### PROMPT
Search the data for the string "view" and gather each line it is in.

### SUPPLIED INFORMATION
⁂

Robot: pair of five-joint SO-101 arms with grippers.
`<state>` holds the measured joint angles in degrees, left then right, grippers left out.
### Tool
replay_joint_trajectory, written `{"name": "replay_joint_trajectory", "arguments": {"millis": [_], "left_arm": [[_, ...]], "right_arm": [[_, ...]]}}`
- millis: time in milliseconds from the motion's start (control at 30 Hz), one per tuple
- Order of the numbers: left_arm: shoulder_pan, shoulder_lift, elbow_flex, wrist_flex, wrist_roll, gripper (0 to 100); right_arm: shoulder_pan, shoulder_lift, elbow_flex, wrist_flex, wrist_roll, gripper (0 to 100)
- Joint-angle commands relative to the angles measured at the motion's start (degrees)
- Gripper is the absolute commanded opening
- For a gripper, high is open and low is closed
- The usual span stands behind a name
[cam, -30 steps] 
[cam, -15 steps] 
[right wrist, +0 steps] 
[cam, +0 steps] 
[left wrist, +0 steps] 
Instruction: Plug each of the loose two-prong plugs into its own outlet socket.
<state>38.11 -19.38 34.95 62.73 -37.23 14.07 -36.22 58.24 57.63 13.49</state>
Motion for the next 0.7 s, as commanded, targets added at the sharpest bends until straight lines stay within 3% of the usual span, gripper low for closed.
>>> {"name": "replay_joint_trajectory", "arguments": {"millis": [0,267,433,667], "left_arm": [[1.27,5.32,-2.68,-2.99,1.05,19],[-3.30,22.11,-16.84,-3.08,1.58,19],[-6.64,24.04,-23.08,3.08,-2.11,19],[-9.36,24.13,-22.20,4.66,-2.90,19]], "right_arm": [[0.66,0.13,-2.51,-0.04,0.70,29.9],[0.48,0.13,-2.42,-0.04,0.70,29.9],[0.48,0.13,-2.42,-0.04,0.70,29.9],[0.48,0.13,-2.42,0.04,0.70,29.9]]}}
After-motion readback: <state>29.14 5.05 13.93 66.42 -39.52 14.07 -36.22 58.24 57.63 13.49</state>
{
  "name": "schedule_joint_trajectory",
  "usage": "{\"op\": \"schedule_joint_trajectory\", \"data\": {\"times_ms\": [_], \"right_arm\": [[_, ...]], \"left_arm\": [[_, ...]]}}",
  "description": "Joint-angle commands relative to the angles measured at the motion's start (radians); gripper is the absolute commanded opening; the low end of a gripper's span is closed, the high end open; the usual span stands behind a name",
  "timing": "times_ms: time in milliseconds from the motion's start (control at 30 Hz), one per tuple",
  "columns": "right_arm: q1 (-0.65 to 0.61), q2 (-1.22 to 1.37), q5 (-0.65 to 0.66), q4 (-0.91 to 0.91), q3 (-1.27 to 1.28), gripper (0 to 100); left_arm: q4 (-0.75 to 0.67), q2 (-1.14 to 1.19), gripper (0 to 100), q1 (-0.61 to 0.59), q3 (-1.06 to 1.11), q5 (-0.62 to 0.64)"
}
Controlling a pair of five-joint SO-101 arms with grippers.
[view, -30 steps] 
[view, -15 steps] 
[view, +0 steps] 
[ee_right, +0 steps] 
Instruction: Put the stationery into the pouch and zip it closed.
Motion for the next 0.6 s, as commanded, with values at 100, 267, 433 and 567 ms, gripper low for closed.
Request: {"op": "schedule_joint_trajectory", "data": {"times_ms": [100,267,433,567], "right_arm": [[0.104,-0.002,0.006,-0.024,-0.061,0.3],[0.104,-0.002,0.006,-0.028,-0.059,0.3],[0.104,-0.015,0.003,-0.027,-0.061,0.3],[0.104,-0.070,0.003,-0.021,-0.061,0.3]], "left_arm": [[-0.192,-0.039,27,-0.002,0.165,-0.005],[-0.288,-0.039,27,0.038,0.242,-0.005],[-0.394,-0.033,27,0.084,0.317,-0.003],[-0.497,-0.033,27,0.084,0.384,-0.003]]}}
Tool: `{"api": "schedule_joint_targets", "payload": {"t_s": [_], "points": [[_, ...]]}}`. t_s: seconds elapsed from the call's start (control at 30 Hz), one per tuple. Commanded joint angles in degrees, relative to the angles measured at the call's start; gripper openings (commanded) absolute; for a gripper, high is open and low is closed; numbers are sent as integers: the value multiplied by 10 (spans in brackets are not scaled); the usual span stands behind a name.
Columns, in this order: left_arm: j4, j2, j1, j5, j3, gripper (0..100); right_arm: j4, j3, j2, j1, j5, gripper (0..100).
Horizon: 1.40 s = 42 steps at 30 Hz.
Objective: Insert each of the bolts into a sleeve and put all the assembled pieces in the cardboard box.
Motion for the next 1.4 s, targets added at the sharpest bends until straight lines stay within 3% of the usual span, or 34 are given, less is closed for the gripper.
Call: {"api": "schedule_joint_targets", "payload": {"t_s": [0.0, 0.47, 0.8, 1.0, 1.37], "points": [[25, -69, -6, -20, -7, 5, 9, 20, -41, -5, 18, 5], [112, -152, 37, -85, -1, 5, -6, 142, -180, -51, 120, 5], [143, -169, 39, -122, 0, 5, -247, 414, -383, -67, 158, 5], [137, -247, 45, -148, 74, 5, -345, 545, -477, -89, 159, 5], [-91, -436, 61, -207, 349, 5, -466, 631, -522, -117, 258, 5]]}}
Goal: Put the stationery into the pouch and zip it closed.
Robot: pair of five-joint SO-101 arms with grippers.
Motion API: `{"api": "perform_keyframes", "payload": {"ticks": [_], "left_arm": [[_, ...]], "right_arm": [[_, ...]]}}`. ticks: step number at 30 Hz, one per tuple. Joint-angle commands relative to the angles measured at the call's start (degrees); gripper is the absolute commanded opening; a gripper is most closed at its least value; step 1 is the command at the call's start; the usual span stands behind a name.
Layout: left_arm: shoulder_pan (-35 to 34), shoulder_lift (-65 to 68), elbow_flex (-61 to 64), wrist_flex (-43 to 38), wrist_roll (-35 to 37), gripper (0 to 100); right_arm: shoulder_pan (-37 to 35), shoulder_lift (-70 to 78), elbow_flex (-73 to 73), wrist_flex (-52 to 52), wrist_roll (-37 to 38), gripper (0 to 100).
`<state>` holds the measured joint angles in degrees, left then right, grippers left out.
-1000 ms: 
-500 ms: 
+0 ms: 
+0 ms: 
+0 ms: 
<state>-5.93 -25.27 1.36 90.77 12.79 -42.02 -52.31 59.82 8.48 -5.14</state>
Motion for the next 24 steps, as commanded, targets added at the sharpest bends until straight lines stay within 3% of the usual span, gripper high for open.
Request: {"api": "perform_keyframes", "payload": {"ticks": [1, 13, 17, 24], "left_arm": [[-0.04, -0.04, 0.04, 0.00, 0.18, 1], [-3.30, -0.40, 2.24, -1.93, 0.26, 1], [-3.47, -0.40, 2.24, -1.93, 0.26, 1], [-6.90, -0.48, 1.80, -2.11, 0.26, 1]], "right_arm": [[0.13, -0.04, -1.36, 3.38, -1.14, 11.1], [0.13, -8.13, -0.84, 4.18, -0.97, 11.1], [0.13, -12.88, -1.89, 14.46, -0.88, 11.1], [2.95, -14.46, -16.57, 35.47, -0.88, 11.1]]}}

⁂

### FINISHED TASK
[view, -30 steps] 
[view, -15 steps] 
[view, +0 steps] 

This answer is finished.